| TASK |
Copy out each line below that has the word "candy" in it.

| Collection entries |
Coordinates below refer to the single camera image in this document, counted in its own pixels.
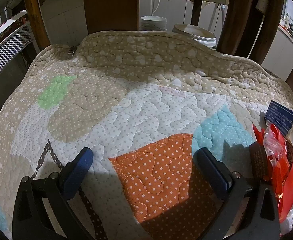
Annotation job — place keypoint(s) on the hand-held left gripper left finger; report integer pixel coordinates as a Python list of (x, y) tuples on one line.
[(77, 170)]

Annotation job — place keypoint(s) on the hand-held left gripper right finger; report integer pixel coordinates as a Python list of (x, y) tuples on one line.
[(216, 175)]

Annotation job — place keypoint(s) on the dark red printed packet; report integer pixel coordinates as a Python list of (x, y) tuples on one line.
[(259, 157)]

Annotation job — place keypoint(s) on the blue cardboard box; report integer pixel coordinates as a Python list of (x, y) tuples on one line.
[(280, 116)]

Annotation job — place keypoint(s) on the quilted dotted patchwork blanket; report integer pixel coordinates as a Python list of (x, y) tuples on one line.
[(136, 105)]

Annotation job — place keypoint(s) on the metal clip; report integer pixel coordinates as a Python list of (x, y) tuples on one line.
[(72, 51)]

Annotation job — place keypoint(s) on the white kitchen cabinets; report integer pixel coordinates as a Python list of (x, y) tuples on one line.
[(279, 50)]

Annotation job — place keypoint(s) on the white plastic bucket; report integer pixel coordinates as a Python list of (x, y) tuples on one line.
[(196, 33), (153, 23)]

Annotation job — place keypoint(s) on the dark wooden chair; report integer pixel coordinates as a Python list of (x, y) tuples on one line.
[(236, 25)]

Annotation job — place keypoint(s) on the wooden chair with round hole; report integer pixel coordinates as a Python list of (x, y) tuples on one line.
[(110, 5)]

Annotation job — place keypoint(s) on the wooden dining table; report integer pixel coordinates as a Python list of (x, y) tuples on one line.
[(197, 7)]

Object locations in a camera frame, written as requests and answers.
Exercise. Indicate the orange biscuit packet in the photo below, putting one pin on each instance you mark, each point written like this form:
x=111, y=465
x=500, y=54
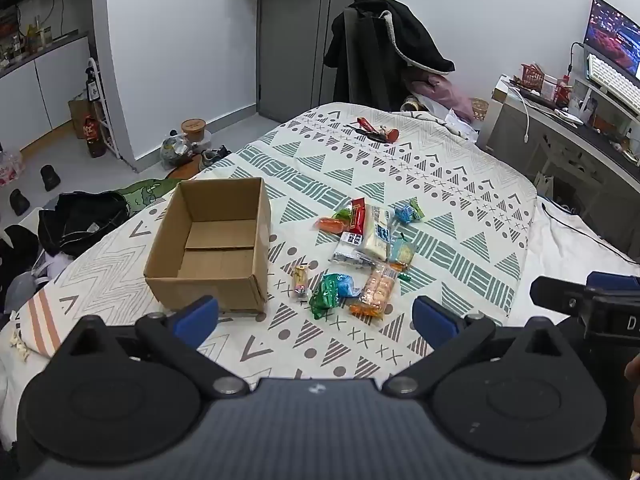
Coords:
x=375, y=292

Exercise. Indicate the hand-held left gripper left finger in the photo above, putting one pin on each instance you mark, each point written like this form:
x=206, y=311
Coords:
x=196, y=317

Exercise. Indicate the brown bottle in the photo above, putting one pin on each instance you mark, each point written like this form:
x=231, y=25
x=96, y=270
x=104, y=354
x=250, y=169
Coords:
x=94, y=137

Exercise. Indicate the black bag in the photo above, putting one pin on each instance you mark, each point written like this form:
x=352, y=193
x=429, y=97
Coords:
x=80, y=220

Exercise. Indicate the cardboard box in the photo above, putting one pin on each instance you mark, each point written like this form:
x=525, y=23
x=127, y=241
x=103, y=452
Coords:
x=210, y=255

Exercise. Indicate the small yellow snack packet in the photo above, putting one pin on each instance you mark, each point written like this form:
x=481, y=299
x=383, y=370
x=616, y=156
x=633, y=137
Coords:
x=300, y=280

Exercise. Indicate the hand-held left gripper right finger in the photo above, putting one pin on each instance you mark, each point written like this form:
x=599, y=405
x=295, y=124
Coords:
x=434, y=321

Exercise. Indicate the wicker basket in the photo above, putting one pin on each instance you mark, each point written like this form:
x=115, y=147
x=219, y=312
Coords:
x=479, y=107

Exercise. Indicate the green blue snack packet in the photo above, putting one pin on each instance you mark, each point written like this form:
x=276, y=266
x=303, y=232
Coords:
x=330, y=292

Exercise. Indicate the person's right hand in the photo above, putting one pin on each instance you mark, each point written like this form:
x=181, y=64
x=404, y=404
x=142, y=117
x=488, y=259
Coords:
x=633, y=377

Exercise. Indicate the long red snack packet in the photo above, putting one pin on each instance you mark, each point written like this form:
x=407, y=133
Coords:
x=357, y=212

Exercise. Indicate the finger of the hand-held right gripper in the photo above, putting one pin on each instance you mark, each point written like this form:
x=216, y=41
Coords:
x=555, y=294

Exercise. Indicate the patterned triangle print blanket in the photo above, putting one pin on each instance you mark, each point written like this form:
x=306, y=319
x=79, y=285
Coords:
x=320, y=170

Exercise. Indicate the grey desk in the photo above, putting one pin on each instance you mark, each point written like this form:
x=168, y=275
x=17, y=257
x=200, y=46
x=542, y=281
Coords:
x=560, y=132

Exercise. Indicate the cream white snack packet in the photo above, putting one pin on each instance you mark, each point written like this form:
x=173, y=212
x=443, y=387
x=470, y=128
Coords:
x=378, y=232

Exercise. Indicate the pink clothing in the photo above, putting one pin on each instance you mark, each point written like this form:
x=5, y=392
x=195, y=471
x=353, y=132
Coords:
x=440, y=91

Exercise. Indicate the bright green candy packet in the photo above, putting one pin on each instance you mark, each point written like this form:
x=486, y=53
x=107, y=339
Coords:
x=417, y=208

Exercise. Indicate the red desk ornament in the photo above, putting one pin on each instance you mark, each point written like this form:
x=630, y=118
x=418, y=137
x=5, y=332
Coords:
x=532, y=76

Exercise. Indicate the pink plastic bag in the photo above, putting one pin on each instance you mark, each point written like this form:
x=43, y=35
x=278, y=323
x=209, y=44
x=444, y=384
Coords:
x=9, y=165

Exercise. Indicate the pale blue yellow packet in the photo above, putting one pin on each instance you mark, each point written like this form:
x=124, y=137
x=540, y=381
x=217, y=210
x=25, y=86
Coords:
x=402, y=251

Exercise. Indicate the black slipper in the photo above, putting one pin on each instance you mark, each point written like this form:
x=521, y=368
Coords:
x=19, y=201
x=50, y=177

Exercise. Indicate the green printed cloth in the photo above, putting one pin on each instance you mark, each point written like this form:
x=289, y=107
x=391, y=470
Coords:
x=145, y=195

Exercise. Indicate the orange snack packet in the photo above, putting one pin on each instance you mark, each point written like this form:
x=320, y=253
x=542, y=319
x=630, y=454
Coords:
x=330, y=224

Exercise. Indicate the white keyboard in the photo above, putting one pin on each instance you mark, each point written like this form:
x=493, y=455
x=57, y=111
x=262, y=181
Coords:
x=612, y=79

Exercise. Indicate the white metal rack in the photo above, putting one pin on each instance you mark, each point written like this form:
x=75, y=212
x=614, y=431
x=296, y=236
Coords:
x=106, y=120

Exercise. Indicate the round container wooden lid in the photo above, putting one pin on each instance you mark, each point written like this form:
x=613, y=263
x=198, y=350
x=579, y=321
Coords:
x=192, y=130

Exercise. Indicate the grey door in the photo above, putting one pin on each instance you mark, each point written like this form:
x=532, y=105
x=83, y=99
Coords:
x=300, y=35

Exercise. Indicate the grey sneaker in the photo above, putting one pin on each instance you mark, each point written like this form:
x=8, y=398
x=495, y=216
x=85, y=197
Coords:
x=212, y=157

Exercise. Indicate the white kitchen cabinet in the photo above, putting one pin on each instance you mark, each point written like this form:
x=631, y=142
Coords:
x=35, y=90

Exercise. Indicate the black office chair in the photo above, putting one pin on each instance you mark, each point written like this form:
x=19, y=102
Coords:
x=367, y=60

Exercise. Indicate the yellow black cloth item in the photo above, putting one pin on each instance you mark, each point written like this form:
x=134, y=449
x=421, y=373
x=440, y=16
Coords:
x=412, y=104

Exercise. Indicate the pile of clothes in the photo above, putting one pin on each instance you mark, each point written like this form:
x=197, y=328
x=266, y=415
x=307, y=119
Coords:
x=20, y=270

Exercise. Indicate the computer monitor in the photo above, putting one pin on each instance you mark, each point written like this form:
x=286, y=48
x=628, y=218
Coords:
x=615, y=35

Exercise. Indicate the row of counter bottles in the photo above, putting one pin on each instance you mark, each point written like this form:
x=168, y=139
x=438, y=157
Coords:
x=35, y=32

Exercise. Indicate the black spray bottle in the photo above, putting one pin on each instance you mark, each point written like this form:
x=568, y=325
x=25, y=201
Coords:
x=91, y=87

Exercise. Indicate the blue candy packet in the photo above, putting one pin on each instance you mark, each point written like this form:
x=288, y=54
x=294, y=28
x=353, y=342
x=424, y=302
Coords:
x=402, y=215

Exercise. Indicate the key bunch with red tags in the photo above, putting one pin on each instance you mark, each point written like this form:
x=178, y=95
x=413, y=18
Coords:
x=372, y=131

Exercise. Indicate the brown carton by cabinet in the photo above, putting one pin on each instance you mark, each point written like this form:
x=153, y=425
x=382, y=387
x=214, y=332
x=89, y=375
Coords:
x=76, y=115

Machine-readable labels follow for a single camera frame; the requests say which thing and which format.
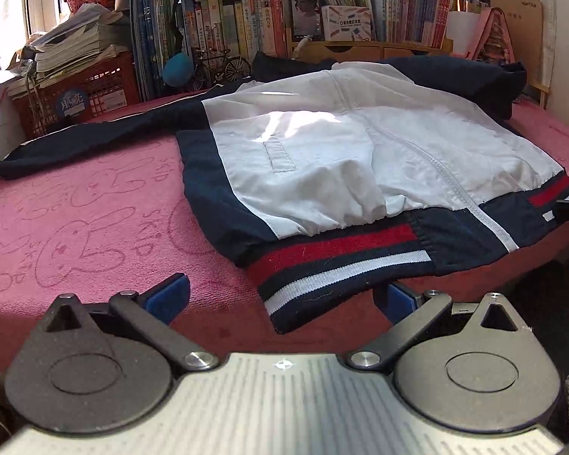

| RESPONSE BOX |
Exercise. Indicate the bright green candy packet in the photo above, putting one pin on each instance you mark, each point written like this form:
Exercise. Indicate the blue candy packet in the photo above, putting one pin on each instance you mark, each point written like this form:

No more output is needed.